Task prompt — The required output is the whole listing below, unchanged.

Data excerpt —

======

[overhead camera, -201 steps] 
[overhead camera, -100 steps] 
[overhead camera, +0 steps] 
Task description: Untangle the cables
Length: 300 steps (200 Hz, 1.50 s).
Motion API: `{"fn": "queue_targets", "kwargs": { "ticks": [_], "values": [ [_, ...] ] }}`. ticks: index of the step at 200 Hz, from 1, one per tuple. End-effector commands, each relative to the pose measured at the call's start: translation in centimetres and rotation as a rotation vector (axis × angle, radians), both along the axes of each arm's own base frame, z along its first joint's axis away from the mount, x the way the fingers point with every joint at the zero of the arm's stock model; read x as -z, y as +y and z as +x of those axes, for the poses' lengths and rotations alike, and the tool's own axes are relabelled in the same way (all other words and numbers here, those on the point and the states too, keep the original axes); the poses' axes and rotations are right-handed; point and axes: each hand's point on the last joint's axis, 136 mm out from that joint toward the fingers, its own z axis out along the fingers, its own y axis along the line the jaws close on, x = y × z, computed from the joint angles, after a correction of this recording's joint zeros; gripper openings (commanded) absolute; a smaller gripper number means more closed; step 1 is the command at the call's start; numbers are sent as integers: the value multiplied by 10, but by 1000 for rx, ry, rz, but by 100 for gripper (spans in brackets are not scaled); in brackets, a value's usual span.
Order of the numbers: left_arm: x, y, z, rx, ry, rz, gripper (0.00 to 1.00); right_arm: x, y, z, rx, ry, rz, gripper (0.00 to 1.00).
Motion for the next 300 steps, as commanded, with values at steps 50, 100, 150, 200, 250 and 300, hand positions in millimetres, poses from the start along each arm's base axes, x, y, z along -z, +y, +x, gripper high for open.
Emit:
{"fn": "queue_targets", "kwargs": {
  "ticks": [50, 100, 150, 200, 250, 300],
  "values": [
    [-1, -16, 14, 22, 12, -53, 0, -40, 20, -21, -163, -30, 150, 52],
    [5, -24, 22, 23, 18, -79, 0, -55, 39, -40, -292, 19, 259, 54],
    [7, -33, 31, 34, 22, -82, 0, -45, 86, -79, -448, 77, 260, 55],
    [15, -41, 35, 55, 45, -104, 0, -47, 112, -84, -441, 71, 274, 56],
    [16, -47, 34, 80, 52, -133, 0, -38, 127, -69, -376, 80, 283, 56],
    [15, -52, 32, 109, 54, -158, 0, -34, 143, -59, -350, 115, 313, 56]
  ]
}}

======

Answer —
[overhead camera, -201 steps] 
[overhead camera, -100 steps] 
[overhead camera, +0 steps] 
Task description: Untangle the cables
Length: 300 steps (200 Hz, 1.50 s).
Motion API: `{"fn": "queue_targets", "kwargs": { "ticks": [_], "values": [ [_, ...] ] }}`. ticks: index of the step at 200 Hz, from 1, one per tuple. End-effector commands, each relative to the pose measured at the call's start: translation in centimetres and rotation as a rotation vector (axis × angle, radians), both along the axes of each arm's own base frame, z along its first joint's axis away from the mount, x the way the fingers point with every joint at the zero of the arm's stock model; read x as -z, y as +y and z as +x of those axes, for the poses' lengths and rotations alike, and the tool's own axes are relabelled in the same way (all other words and numbers here, those on the point and the states too, keep the original axes); the poses' axes and rotations are right-handed; point and axes: each hand's point on the last joint's axis, 136 mm out from that joint toward the fingers, its own z axis out along the fingers, its own y axis along the line the jaws close on, x = y × z, computed from the joint angles, after a correction of this recording's joint zeros; gripper openings (commanded) absolute; a smaller gripper number means more closed; step 1 is the command at the call's start; numbers are sent as integers: the value multiplied by 10, but by 1000 for rx, ry, rz, but by 100 for gripper (spans in brackets are not scaled); in brackets, a value's usual span.
Order of the numbers: left_arm: x, y, z, rx, ry, rz, gripper (0.00 to 1.00); right_arm: x, y, z, rx, ry, rz, gripper (0.00 to 1.00).
Motion for the next 300 steps, as commanded, with values at steps 50, 100, 150, 200, 250 and 300, hand positions in millimetres, poses from the start along each arm's base axes, x, y, z along -z, +y, +x, gripper high for open.
Emit:
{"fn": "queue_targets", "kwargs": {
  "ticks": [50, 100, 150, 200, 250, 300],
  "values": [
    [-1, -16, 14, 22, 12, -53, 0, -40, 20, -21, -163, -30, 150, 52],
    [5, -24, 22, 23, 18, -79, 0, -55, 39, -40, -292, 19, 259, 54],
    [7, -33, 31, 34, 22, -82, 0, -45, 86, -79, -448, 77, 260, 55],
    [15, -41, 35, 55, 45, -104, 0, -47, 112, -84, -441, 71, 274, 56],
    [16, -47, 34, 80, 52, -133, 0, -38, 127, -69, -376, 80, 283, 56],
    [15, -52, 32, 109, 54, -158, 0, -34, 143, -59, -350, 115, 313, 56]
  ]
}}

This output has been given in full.